[[ Information supplied open ]]

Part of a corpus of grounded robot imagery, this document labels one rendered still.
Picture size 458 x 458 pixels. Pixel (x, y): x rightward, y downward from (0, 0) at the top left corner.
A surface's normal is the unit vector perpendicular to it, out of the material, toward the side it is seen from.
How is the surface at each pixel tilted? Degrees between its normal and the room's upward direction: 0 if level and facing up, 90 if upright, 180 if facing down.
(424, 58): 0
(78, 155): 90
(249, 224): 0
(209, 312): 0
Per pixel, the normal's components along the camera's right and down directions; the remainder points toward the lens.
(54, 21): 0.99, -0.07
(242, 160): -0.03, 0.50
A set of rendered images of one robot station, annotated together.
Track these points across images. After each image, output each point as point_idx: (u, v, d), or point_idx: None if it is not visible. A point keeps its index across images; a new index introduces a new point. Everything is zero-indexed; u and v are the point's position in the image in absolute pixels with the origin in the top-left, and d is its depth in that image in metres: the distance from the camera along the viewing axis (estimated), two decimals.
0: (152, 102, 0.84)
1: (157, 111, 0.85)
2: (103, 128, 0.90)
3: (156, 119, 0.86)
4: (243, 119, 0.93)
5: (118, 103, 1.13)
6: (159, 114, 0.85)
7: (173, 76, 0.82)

[[ Information supplied closed ]]
[[ Information supplied open ]]

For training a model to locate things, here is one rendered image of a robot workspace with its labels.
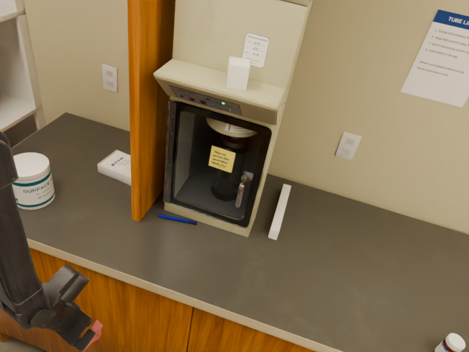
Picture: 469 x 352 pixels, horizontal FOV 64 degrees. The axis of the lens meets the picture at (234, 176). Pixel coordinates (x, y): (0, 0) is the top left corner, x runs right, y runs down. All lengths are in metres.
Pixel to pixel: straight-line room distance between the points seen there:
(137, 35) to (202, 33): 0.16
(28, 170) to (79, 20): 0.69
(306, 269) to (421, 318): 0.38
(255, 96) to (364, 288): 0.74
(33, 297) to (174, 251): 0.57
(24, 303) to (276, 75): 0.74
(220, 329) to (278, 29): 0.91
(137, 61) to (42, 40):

[[ Information supplied closed ]]

● **Requirement**: In the data above, find each line that has the word "rendered" and copy it out.

● **Task output**:
Part of a corpus of grounded robot imagery, this document labels one rendered still.
A set of rendered images of one robot station, annotated together.
For training a model to locate things, here is one rendered image of a robot workspace with its labels.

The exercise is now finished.